Whites, who make up 46 percent of the city’s population, represent 54 percent of the city’s workforce, according to the city’s Diversity Dashboard, an online interactive tool, that allows users to examine data for individual departments. Blacks, who make up 24 percent of the city’s population, constitute 29 percent of the city’s workforce. Latinos, at 29 percent of the city’s population, are just 12 percent of the municipal workforce. Asians, who are 9 percent of Boston’s population, occupy just 4.2 percent of city jobs.
Civil rights activists say the City of Boston has much work to do to build a workforce that reflects the growing racial and ethnic diversity of the city’s population.
“There needs to be a sense of urgency,” said NAACP Boston Branch President Michael Curry. “When the city’s workforce doesn’t represent its population, it’s a failure.”
Rahsaan Hall, Director of the Racial Justice Program at the ACLU of Massachusetts, noted that diversity is not evenly distributed in city departments.
“Of the 46 departments, there are only 9 of them that are at relative parity with the city’s population,” he said. “Some of the larger departments – the Police and Fire Departments – are well below parity.”

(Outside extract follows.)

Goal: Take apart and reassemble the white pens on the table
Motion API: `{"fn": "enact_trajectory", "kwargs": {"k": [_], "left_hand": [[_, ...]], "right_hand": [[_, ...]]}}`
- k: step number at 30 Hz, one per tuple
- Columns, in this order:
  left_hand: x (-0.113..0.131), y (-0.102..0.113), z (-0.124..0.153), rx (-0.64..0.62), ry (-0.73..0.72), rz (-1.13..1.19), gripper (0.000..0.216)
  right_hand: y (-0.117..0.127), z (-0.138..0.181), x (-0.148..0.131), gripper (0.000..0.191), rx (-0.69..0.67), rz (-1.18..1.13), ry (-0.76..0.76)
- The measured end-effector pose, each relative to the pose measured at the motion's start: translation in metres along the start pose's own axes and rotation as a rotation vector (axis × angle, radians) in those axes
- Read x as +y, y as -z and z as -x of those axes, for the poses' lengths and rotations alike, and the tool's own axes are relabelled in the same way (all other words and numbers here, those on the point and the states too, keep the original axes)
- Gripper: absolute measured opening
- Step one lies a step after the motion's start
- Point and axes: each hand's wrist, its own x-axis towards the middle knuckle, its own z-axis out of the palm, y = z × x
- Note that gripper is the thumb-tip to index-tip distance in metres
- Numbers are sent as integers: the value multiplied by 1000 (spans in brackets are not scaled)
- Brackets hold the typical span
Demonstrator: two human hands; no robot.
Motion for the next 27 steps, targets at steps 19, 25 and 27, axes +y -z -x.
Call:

The data show that blacks, Latinos and Asians are concentrated in lower-paying jobs, with whites dominating the higher-paying departments like the Boston Fire Department, where 70 percent of the workforce is white. In that department, 341 of the 404 workers who earn more than $100,000 a year are white, 43 are black and 18 are Latino.
Similarly, in the Boston Police Department, 196 of the 237 employees earning more than $100,000 are white, 34 are black, and 5 are Latino. Just 22 percent of the 2,901 BPD employees are black, 9 percent are Latino and 2 percent are Asian.

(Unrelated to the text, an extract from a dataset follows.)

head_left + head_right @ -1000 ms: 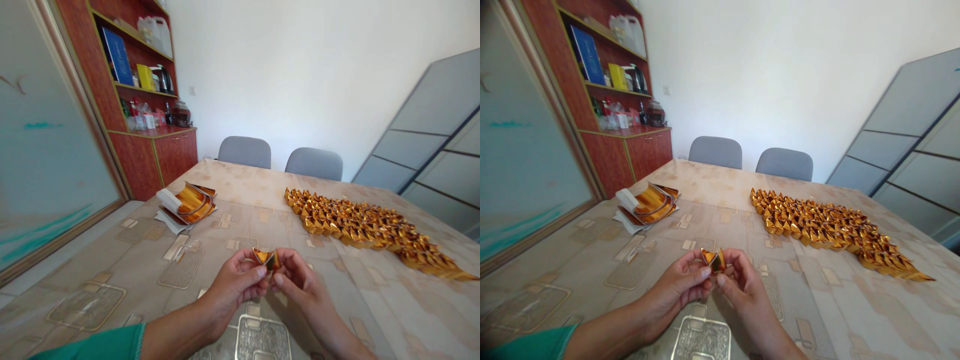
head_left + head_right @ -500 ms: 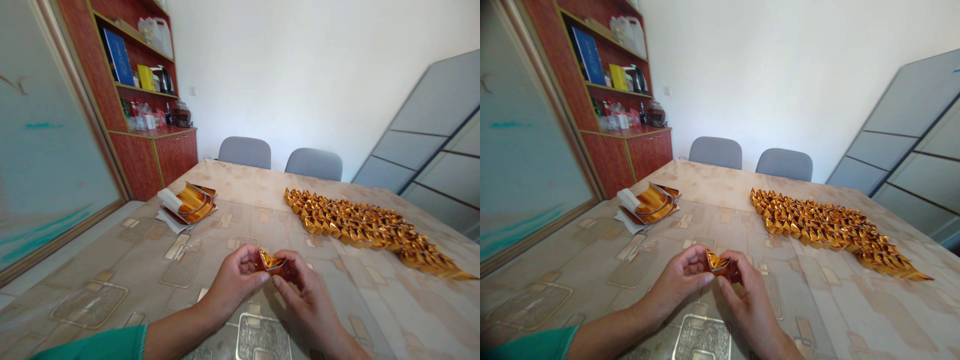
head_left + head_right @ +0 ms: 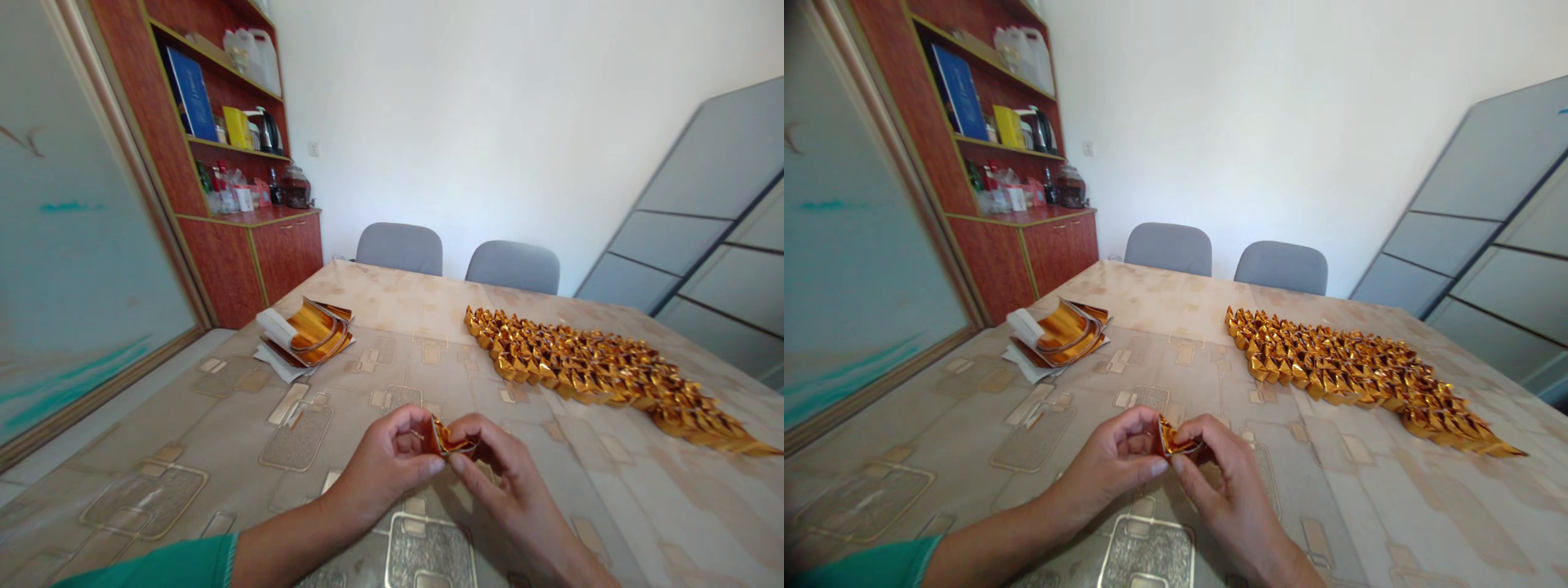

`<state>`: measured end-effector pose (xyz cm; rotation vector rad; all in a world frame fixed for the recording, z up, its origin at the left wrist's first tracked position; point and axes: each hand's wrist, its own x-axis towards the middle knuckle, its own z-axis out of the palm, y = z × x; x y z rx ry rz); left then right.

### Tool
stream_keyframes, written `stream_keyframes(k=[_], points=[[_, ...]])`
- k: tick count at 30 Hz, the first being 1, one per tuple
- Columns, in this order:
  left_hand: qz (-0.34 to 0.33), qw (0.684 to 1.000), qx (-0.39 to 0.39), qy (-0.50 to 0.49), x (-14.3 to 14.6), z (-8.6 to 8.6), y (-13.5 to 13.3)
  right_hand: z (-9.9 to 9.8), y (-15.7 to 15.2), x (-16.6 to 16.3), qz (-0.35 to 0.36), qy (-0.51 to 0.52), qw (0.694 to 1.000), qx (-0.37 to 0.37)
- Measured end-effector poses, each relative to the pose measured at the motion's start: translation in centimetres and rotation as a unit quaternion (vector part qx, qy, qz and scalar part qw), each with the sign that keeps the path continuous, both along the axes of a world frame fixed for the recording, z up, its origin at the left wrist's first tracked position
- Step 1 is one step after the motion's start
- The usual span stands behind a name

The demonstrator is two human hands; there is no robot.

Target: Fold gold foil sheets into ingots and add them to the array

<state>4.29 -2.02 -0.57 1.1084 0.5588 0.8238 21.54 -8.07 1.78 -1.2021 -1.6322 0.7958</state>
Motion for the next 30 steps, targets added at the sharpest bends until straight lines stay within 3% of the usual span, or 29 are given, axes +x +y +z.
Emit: stream_keyframes(k=[6, 20, 30], points=[[-0.039, 0.998, -0.026, -0.031, -0.04, 0.46, -0.40, 0.05, -0.26, 0.41, 0.002, -0.027, 0.999, 0.022], [-0.015, 1.000, 0.011, -0.019, 0.17, 0.26, -0.38, 0.21, -0.49, 0.84, 0.022, -0.154, 0.986, 0.062], [-0.007, 1.000, 0.019, -0.020, 0.17, -0.20, -0.24, 0.16, -0.32, 0.69, 0.039, -0.170, 0.982, 0.072]])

The city’s Chief Diversity Officer, Daniel Tavares, acknowledged that the city’s workforce is not reflective of its diverse population.
“The numbers are misaligned across the board,” he said. “And if you remove BPS, the numbers drop even more.”
When jobs in the city’s school department are factored out, the white population of the city’s workforce inches up to 60 percent, while the percentage of blacks drops to 25 percent and the number of Latinos to 10 percent.
With the exception of Boston Public Schools jobs, where blacks and whites are at near-parity in pay, blacks and Latinos make considerably less in city jobs. That’s largely because, outside of BPS, blacks and Latinos are concentrated in the city’s lowest-paying jobs. Median pay for black city workers is $61,000 while for whites, it’s $74,900.
In the non-BPS departments with the highest concentrations of black workers – the Department of Youth Engagement and Employment (with 598 workers, 85 percent of whom are non-white), 460 of those workers – all black, Latino and Asian, earn less than $20,000 a year. Those numbers could reflect youth jobs, where teens earn less than $5,000 a year, but data was not broken down further.
Hall says the lack of diversity outside of the school department is concerning.
“In a city where the majority of people are people of color, the needs, concerns and education of these people are easier to ignore when the departments responsible for advocating their needs aren’t diverse,” he said. “Given the economic disparities that exist along racial lines, it’s all the more important to hire people who reflect the city’s population.”